About this exercise: Nothing but the lines from the one containing "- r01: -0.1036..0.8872" through the end of the data below should appear in the answer, each exact and free of pictures.

Supplied information:
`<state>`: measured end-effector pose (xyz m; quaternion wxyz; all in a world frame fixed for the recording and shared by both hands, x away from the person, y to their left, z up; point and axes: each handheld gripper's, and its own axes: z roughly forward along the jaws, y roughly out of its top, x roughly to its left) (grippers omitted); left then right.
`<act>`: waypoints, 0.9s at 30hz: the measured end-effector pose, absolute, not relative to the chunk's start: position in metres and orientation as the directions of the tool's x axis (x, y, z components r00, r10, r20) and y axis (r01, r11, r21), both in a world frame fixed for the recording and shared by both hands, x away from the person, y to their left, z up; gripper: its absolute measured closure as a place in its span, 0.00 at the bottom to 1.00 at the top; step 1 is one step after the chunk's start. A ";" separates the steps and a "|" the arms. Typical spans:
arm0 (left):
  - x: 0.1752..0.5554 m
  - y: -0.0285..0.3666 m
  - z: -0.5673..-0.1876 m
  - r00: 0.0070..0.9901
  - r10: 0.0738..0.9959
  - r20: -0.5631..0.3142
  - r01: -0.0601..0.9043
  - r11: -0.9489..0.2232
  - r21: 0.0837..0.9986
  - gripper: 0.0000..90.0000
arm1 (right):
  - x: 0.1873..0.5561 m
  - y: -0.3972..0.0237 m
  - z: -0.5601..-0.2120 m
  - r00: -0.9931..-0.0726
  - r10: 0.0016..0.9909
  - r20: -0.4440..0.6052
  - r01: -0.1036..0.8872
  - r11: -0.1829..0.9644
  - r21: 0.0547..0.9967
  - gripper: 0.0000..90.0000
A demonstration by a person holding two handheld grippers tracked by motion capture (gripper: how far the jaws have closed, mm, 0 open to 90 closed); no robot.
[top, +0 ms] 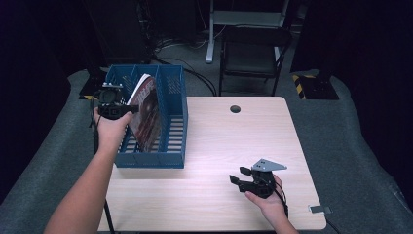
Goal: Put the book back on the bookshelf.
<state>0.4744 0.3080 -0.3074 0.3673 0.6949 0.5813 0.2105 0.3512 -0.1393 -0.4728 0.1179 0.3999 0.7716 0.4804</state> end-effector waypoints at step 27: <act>0.467 0.318 -0.303 0.209 0.971 -0.120 0.660 -0.050 0.750 0.93 | 0.351 -0.138 -0.473 -0.652 0.732 0.198 0.501 0.220 0.837 0.47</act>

Output of the task:
  - r01: -0.1036..0.8872
  - r11: -0.1829..0.9644
  - r21: 0.0547..0.9967
  - gripper: 0.0000..90.0000
A demonstration by a person holding two handheld grippers tracked by motion capture (gripper: how far the jaws have closed, mm, 0 open to 90 closed); no robot.
[top, +0 ms] 
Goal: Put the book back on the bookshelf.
<state>0.4744 0.3080 -0.3074 0.3673 0.6949 0.5813 0.2105 0.3512 -0.1393 -0.4728 0.1179 0.3999 0.7716 0.4804</state> end-effector waypoints at step 27: <act>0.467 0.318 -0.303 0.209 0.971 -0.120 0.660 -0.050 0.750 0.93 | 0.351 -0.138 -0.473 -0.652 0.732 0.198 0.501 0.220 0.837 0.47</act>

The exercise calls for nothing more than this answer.